▸ Material for this exercise:
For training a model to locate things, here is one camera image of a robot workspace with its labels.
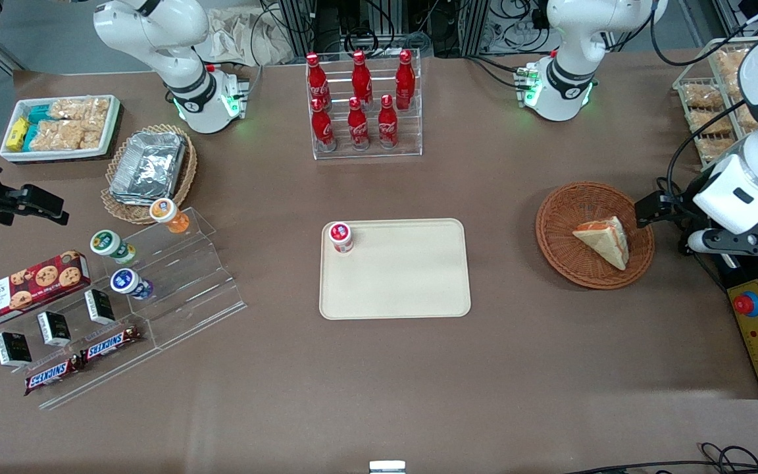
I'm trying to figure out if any triangular sandwich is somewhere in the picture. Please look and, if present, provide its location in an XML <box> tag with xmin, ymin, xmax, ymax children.
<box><xmin>572</xmin><ymin>216</ymin><xmax>630</xmax><ymax>271</ymax></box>

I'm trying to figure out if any brown round wicker basket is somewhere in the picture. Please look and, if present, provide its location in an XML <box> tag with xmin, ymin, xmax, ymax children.
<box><xmin>536</xmin><ymin>182</ymin><xmax>655</xmax><ymax>290</ymax></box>

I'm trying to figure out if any white rectangular snack tray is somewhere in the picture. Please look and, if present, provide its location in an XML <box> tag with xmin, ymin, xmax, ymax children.
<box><xmin>0</xmin><ymin>95</ymin><xmax>122</xmax><ymax>164</ymax></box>

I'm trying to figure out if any light tan wicker basket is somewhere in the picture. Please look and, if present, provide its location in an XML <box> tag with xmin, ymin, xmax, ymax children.
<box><xmin>101</xmin><ymin>124</ymin><xmax>198</xmax><ymax>225</ymax></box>

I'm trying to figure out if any beige plastic tray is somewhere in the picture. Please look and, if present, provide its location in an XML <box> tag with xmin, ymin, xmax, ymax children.
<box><xmin>318</xmin><ymin>218</ymin><xmax>472</xmax><ymax>321</ymax></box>

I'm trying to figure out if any yellow snack packet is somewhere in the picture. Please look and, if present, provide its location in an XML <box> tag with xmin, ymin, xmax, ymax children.
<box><xmin>6</xmin><ymin>117</ymin><xmax>30</xmax><ymax>152</ymax></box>

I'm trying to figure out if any green lid gum bottle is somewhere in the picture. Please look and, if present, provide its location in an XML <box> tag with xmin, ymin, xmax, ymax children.
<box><xmin>89</xmin><ymin>230</ymin><xmax>138</xmax><ymax>266</ymax></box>

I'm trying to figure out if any clear rice cracker packet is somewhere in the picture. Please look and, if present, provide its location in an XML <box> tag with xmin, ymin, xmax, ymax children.
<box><xmin>49</xmin><ymin>97</ymin><xmax>111</xmax><ymax>123</ymax></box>
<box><xmin>32</xmin><ymin>120</ymin><xmax>105</xmax><ymax>151</ymax></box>

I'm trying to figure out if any red Walkers cookie box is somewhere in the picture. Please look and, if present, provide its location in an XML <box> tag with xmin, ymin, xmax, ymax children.
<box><xmin>0</xmin><ymin>250</ymin><xmax>92</xmax><ymax>331</ymax></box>

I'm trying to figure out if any clear pastry packet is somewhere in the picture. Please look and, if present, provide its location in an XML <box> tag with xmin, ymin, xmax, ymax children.
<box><xmin>698</xmin><ymin>135</ymin><xmax>740</xmax><ymax>163</ymax></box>
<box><xmin>713</xmin><ymin>49</ymin><xmax>756</xmax><ymax>99</ymax></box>
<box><xmin>682</xmin><ymin>82</ymin><xmax>726</xmax><ymax>110</ymax></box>
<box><xmin>690</xmin><ymin>109</ymin><xmax>736</xmax><ymax>136</ymax></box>

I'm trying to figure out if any stack of foil trays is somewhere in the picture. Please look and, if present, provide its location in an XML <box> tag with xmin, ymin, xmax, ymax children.
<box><xmin>109</xmin><ymin>132</ymin><xmax>188</xmax><ymax>206</ymax></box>

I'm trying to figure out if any blue lid gum bottle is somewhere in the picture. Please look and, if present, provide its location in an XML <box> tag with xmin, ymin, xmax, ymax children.
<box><xmin>110</xmin><ymin>269</ymin><xmax>155</xmax><ymax>302</ymax></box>

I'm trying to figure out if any small black white box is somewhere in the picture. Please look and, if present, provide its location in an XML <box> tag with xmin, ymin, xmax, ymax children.
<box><xmin>84</xmin><ymin>288</ymin><xmax>116</xmax><ymax>326</ymax></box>
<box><xmin>37</xmin><ymin>311</ymin><xmax>72</xmax><ymax>348</ymax></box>
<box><xmin>0</xmin><ymin>331</ymin><xmax>34</xmax><ymax>368</ymax></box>

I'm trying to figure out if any orange lid gum bottle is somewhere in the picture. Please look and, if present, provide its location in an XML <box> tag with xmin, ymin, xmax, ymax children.
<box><xmin>149</xmin><ymin>198</ymin><xmax>191</xmax><ymax>235</ymax></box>

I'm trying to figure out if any Snickers chocolate bar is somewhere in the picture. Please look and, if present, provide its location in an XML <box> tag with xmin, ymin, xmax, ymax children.
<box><xmin>24</xmin><ymin>355</ymin><xmax>84</xmax><ymax>397</ymax></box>
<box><xmin>80</xmin><ymin>326</ymin><xmax>143</xmax><ymax>365</ymax></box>

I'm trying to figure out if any clear acrylic step stand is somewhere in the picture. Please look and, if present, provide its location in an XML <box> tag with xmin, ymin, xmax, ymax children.
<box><xmin>37</xmin><ymin>207</ymin><xmax>247</xmax><ymax>410</ymax></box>

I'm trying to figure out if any clear acrylic bottle rack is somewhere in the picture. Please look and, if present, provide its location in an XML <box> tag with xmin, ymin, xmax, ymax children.
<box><xmin>305</xmin><ymin>49</ymin><xmax>423</xmax><ymax>161</ymax></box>

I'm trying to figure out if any beige crumpled cloth bag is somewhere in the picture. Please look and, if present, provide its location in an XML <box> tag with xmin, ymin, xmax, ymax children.
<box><xmin>205</xmin><ymin>7</ymin><xmax>295</xmax><ymax>67</ymax></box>

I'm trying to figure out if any red cola bottle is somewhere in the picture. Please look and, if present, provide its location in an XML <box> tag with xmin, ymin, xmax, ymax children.
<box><xmin>395</xmin><ymin>50</ymin><xmax>417</xmax><ymax>111</ymax></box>
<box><xmin>347</xmin><ymin>97</ymin><xmax>371</xmax><ymax>151</ymax></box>
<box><xmin>306</xmin><ymin>53</ymin><xmax>332</xmax><ymax>110</ymax></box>
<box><xmin>351</xmin><ymin>51</ymin><xmax>374</xmax><ymax>110</ymax></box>
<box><xmin>378</xmin><ymin>95</ymin><xmax>400</xmax><ymax>150</ymax></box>
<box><xmin>311</xmin><ymin>97</ymin><xmax>338</xmax><ymax>153</ymax></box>

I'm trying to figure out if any red lid gum bottle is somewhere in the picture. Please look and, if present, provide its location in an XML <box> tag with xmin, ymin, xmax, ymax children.
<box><xmin>328</xmin><ymin>223</ymin><xmax>355</xmax><ymax>255</ymax></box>

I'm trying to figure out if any white wire rack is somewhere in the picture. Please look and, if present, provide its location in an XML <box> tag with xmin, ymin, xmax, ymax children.
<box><xmin>672</xmin><ymin>36</ymin><xmax>758</xmax><ymax>166</ymax></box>

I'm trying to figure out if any black floor cable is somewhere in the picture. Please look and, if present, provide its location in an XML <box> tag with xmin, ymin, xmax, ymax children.
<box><xmin>563</xmin><ymin>442</ymin><xmax>758</xmax><ymax>474</ymax></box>

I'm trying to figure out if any black aluminium frame rack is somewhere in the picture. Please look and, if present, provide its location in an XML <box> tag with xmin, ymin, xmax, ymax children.
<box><xmin>277</xmin><ymin>0</ymin><xmax>486</xmax><ymax>59</ymax></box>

▸ Aim of the exercise:
Copy out the entries verbatim and leave the images out.

▸ Answer box:
For training a model to locate things, here is one camera image of a robot workspace with its labels.
I'm trying to figure out if any triangular sandwich is somewhere in the picture. Please look and, if present, provide its location in an XML <box> tag with xmin, ymin, xmax, ymax children.
<box><xmin>572</xmin><ymin>216</ymin><xmax>630</xmax><ymax>271</ymax></box>

I'm trying to figure out if any brown round wicker basket is somewhere in the picture. Please look and, if present, provide its location in an XML <box> tag with xmin, ymin, xmax, ymax children.
<box><xmin>536</xmin><ymin>182</ymin><xmax>655</xmax><ymax>290</ymax></box>

I'm trying to figure out if any white rectangular snack tray is somewhere in the picture. Please look and, if present, provide its location in an XML <box> tag with xmin, ymin, xmax, ymax children.
<box><xmin>0</xmin><ymin>95</ymin><xmax>122</xmax><ymax>164</ymax></box>

I'm trying to figure out if any light tan wicker basket is somewhere in the picture. Please look and, if present, provide its location in an XML <box> tag with xmin, ymin, xmax, ymax children.
<box><xmin>101</xmin><ymin>124</ymin><xmax>198</xmax><ymax>225</ymax></box>

I'm trying to figure out if any beige plastic tray is somewhere in the picture. Please look and, if present, provide its location in an XML <box> tag with xmin, ymin, xmax, ymax children.
<box><xmin>318</xmin><ymin>218</ymin><xmax>472</xmax><ymax>321</ymax></box>

I'm trying to figure out if any yellow snack packet is somewhere in the picture. Please look and, if present, provide its location in an XML <box> tag with xmin, ymin, xmax, ymax children.
<box><xmin>6</xmin><ymin>117</ymin><xmax>30</xmax><ymax>152</ymax></box>

I'm trying to figure out if any green lid gum bottle is somewhere in the picture. Please look and, if present, provide its location in an XML <box> tag with xmin, ymin, xmax, ymax children.
<box><xmin>89</xmin><ymin>230</ymin><xmax>138</xmax><ymax>266</ymax></box>

I'm trying to figure out if any clear rice cracker packet is somewhere in the picture. Please look and, if present, provide its location in an XML <box> tag with xmin, ymin, xmax, ymax children.
<box><xmin>49</xmin><ymin>97</ymin><xmax>111</xmax><ymax>123</ymax></box>
<box><xmin>32</xmin><ymin>120</ymin><xmax>105</xmax><ymax>151</ymax></box>

I'm trying to figure out if any red Walkers cookie box is somewhere in the picture. Please look and, if present, provide its location in an XML <box> tag with xmin, ymin, xmax, ymax children.
<box><xmin>0</xmin><ymin>250</ymin><xmax>92</xmax><ymax>331</ymax></box>

I'm trying to figure out if any clear pastry packet is somewhere in the picture. Please look and, if present, provide its location in an XML <box> tag with xmin, ymin, xmax, ymax children.
<box><xmin>698</xmin><ymin>135</ymin><xmax>740</xmax><ymax>163</ymax></box>
<box><xmin>713</xmin><ymin>49</ymin><xmax>756</xmax><ymax>99</ymax></box>
<box><xmin>682</xmin><ymin>82</ymin><xmax>726</xmax><ymax>110</ymax></box>
<box><xmin>690</xmin><ymin>109</ymin><xmax>736</xmax><ymax>136</ymax></box>

I'm trying to figure out if any stack of foil trays is somewhere in the picture. Please look and, if present, provide its location in an XML <box> tag with xmin, ymin, xmax, ymax children.
<box><xmin>109</xmin><ymin>132</ymin><xmax>188</xmax><ymax>206</ymax></box>

I'm trying to figure out if any blue lid gum bottle is somewhere in the picture. Please look and, if present, provide its location in an XML <box> tag with xmin, ymin, xmax, ymax children.
<box><xmin>110</xmin><ymin>269</ymin><xmax>155</xmax><ymax>302</ymax></box>

I'm trying to figure out if any small black white box is somewhere in the picture. Please look and, if present, provide its location in an XML <box> tag with xmin, ymin, xmax, ymax children.
<box><xmin>84</xmin><ymin>288</ymin><xmax>116</xmax><ymax>326</ymax></box>
<box><xmin>37</xmin><ymin>311</ymin><xmax>72</xmax><ymax>348</ymax></box>
<box><xmin>0</xmin><ymin>331</ymin><xmax>34</xmax><ymax>368</ymax></box>

I'm trying to figure out if any orange lid gum bottle is somewhere in the picture. Please look and, if present, provide its location in an XML <box> tag with xmin, ymin, xmax, ymax children.
<box><xmin>149</xmin><ymin>198</ymin><xmax>191</xmax><ymax>235</ymax></box>

I'm trying to figure out if any Snickers chocolate bar is somewhere in the picture. Please look and, if present, provide its location in an XML <box> tag with xmin, ymin, xmax, ymax children.
<box><xmin>24</xmin><ymin>355</ymin><xmax>84</xmax><ymax>397</ymax></box>
<box><xmin>80</xmin><ymin>326</ymin><xmax>143</xmax><ymax>365</ymax></box>

I'm trying to figure out if any clear acrylic step stand is somewhere in the picture. Please look and, if present, provide its location in an XML <box> tag with xmin, ymin, xmax, ymax children.
<box><xmin>37</xmin><ymin>207</ymin><xmax>247</xmax><ymax>410</ymax></box>

I'm trying to figure out if any clear acrylic bottle rack is somewhere in the picture. Please look and, if present, provide its location in an XML <box> tag with xmin, ymin, xmax, ymax children.
<box><xmin>305</xmin><ymin>49</ymin><xmax>423</xmax><ymax>161</ymax></box>

I'm trying to figure out if any beige crumpled cloth bag is somewhere in the picture. Please look and, if present, provide its location in an XML <box> tag with xmin, ymin, xmax, ymax children.
<box><xmin>205</xmin><ymin>7</ymin><xmax>295</xmax><ymax>67</ymax></box>

I'm trying to figure out if any red cola bottle is somewhere in the picture. Please look and, if present, provide its location in an XML <box> tag with xmin, ymin, xmax, ymax children.
<box><xmin>395</xmin><ymin>50</ymin><xmax>417</xmax><ymax>111</ymax></box>
<box><xmin>347</xmin><ymin>97</ymin><xmax>371</xmax><ymax>151</ymax></box>
<box><xmin>306</xmin><ymin>53</ymin><xmax>332</xmax><ymax>110</ymax></box>
<box><xmin>351</xmin><ymin>51</ymin><xmax>374</xmax><ymax>110</ymax></box>
<box><xmin>378</xmin><ymin>95</ymin><xmax>400</xmax><ymax>150</ymax></box>
<box><xmin>311</xmin><ymin>97</ymin><xmax>338</xmax><ymax>153</ymax></box>

I'm trying to figure out if any red lid gum bottle is somewhere in the picture. Please look and, if present, provide its location in an XML <box> tag with xmin, ymin, xmax, ymax children.
<box><xmin>328</xmin><ymin>223</ymin><xmax>355</xmax><ymax>255</ymax></box>

I'm trying to figure out if any white wire rack is somewhere in the picture. Please look and, if present, provide its location in an XML <box> tag with xmin, ymin, xmax, ymax children.
<box><xmin>672</xmin><ymin>36</ymin><xmax>758</xmax><ymax>166</ymax></box>

I'm trying to figure out if any black floor cable is somewhere in the picture. Please look and, if present, provide its location in an XML <box> tag with xmin, ymin, xmax, ymax children.
<box><xmin>563</xmin><ymin>442</ymin><xmax>758</xmax><ymax>474</ymax></box>

I'm trying to figure out if any black aluminium frame rack is somewhere in the picture. Please look and, if present, provide its location in an XML <box> tag with xmin, ymin, xmax, ymax children.
<box><xmin>277</xmin><ymin>0</ymin><xmax>486</xmax><ymax>59</ymax></box>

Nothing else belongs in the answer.